4. Maintain Device Security. Security software packages with antivirus, anti-spam, and spyware detection features are a must if you engage in online financial transactions. Use up-to-date computer security software, and configure the software for automatic updates and patching. For all devices, install security updates as soon you receive an update notification. Check your computer hardware and software provider's websites for tips to check and improve the security of your system. And if you’re considering storing your personal financial information in the cloud, research the provider and its security policies thoroughly. Verify that they use MFA and data encryption, and be sure you understand the terms of service, including all costs, before you sign an agreement.
5. Use Your Own Device. If possible, avoid using public computers or devices that aren’t yours to access your financial accounts. Public computers might contain software that captures passwords and PINs, which others can then access. If you do use another computer, be sure to delete your "Temporary Internet Files," or "Cache," and clear your "History" after you log out of your account. And use strong passwords, passphrases or biometrics to protect not only your mobile devices but also any financial apps you use.
6. Browse Carefully. When you access your financial accounts online, make sure that you’re on a secure site. A secure website address starts with "https" instead of just "http" and has a key or closed padlock in the status bar. Avoid multitasking on multiple webpages when logged into your accounts; if you must visit another site, use a different browser. Otherwise, you potentially expose yourself to “session stealing.” And when you’re done, always click the "log out" button to terminate access to your account. If you simply close your browser or type in a new web address, other users might be able to reenter the site and view your financial information.
7. Be Cyber Safe When Using Wi-Fi. Many public hotspots, such as wireless networks in airports, hotels and restaurants, reduce their security settings so it’s easier for individuals to access these networks. However, this also increases the possibility that someone could intercept your information. Some hackers will even create their own public networks with familiar-sounding names to lure in unsuspecting internet-seekers. Red flags include slow connections or networks that don't ask for you to agree to their terms of service. Wait until you can access a trusted, encrypted network to access your financial accounts. And when using Wi-Fi at home, secure your network with the strongest available encryption and a strong password.
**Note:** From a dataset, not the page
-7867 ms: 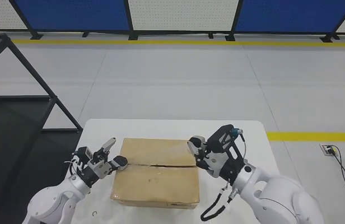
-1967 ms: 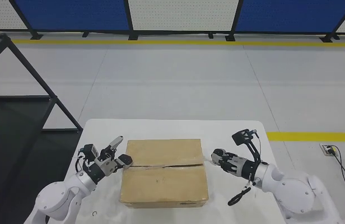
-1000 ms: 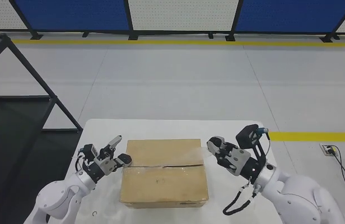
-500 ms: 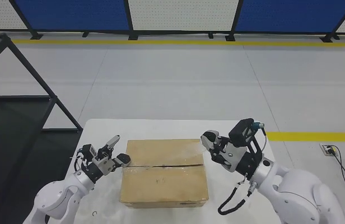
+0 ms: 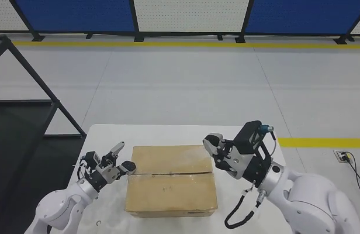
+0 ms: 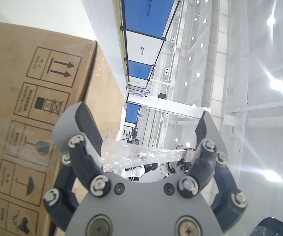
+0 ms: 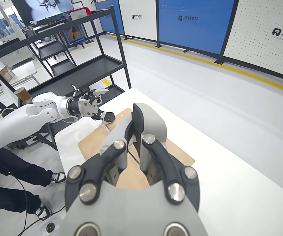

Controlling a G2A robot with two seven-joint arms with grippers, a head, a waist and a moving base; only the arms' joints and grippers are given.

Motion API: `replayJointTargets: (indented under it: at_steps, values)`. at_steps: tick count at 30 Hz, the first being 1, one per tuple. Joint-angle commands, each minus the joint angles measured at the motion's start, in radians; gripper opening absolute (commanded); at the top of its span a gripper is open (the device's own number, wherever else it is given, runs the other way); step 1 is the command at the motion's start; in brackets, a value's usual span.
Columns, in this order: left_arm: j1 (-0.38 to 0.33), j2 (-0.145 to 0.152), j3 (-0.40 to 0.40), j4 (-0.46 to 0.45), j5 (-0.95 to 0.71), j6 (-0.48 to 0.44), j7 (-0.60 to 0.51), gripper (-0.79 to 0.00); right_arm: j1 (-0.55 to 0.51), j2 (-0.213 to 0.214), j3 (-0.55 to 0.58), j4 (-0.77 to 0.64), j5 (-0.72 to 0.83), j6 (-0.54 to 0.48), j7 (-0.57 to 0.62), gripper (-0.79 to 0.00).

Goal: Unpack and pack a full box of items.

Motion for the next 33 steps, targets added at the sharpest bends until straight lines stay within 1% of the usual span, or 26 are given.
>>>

8. Review All Correspondence From Your Financial Institutions. Review your account activity and monthly account statements thoroughly as soon as they’re available. Be sure your financial institution has your current contact information and that you regularly receive statements. If you see a mistake or unauthorized activity in your account, contact your financial institution immediately.
If any of your accounts are breached, even non-financial accounts, be sure to change your username and password for the breached account and any other account that used the same login information. You may also want to place a fraud alert on your file with each of the credit bureaus.
If you suspect your identity has been stolen or want additional resources on identity theft, visit the Federal Trade Commission's IdentityTheft.gov resource. You can also report concerns about your investment accounts to FINRA, the SEC, and your state securities regulator.